Circa 49mila persone migranti hanno attraversato nelle ultime 24 ore il confine tra il Marocco e Ceuta, l’enclave spagnola situata sulla costa nordafricana. La stima, ancora provvisoria, è stata diffusa venerdì 31 luglio dal ministero dell’Interno di Madrid, mentre gli ingressi continuavano sia via terra sia via mare. Si tratta di un afflusso senza precedenti per la città autonoma, che conta poco più di 83mila abitanti.
Secondo le prime informazioni raccolte dai media spagnoli, tra le persone arrivate ci sarebbero anche migliaia di minori. Le autorità stanno cercando di identificare i nuovi arrivati e di organizzare una prima assistenza, mentre le strutture di accoglienza e i servizi locali risultano sottoposti a una pressione eccezionale.

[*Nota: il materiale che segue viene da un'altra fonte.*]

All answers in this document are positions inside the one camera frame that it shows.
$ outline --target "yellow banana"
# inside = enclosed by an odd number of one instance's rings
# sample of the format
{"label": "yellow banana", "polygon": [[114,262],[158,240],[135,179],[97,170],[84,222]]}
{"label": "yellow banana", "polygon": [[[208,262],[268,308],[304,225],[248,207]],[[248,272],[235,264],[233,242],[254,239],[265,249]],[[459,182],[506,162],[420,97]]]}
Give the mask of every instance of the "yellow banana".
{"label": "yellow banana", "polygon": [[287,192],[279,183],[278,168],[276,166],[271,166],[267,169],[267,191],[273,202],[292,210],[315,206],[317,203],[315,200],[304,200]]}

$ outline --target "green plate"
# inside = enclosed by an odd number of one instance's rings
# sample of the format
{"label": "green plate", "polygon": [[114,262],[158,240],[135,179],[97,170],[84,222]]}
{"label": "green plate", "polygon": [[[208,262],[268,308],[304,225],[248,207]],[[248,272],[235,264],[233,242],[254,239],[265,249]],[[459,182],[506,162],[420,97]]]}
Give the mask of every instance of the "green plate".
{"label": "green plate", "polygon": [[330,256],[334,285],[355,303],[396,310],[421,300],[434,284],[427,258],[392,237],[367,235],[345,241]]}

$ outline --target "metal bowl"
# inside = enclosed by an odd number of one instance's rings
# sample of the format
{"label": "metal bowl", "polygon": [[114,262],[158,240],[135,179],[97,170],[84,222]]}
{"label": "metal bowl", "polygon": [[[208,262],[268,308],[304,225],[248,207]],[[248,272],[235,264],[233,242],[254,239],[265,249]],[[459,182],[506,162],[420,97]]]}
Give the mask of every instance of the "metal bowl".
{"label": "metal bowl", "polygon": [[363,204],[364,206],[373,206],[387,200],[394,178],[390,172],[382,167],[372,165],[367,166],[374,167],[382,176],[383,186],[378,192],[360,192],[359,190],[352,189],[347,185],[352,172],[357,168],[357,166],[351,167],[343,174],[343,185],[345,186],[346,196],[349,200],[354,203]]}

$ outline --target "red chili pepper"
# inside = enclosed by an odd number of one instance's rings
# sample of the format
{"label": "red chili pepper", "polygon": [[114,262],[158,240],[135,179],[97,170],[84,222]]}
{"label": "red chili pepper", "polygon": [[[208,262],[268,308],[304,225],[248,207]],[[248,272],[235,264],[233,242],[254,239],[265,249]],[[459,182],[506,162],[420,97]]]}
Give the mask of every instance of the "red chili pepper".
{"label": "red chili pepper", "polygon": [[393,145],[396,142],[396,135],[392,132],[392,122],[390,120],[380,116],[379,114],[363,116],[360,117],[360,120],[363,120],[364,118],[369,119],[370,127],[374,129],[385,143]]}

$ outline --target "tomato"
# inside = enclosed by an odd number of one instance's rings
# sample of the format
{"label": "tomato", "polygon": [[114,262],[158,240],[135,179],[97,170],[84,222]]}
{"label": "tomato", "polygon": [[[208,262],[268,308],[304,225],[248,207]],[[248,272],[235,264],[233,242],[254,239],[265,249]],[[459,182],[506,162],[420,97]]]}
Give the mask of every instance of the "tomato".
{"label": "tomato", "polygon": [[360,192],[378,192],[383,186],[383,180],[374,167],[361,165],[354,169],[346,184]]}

Migranti a Ceuta, strutture di accoglienza sotto pressione
Ceuta, insieme a Melilla, rappresenta uno dei due soli confini terrestri tra l’Unione europea e il continente africano. Negli ultimi giorni la città aveva già registrato un forte aumento degli arrivi, in particolare di minori non accompagnati, ma le dimensioni del nuovo flusso superano nettamente quelle osservate nelle precedenti crisi migratorie.
Il governo spagnolo non ha ancora fornito una ricostruzione completa delle cause che hanno favorito il passaggio di un numero così elevato di persone in poche ore. Resta inoltre da chiarire quale sia stato il ruolo delle autorità marocchine nel controllo della frontiera.
La situazione è in continua evoluzione. Madrid sta coordinando gli interventi con le autorità locali, mentre nelle prossime ore sono attesi nuovi dati ufficiali sul numero effettivo degli ingressi e sulle condizioni delle persone arrivate.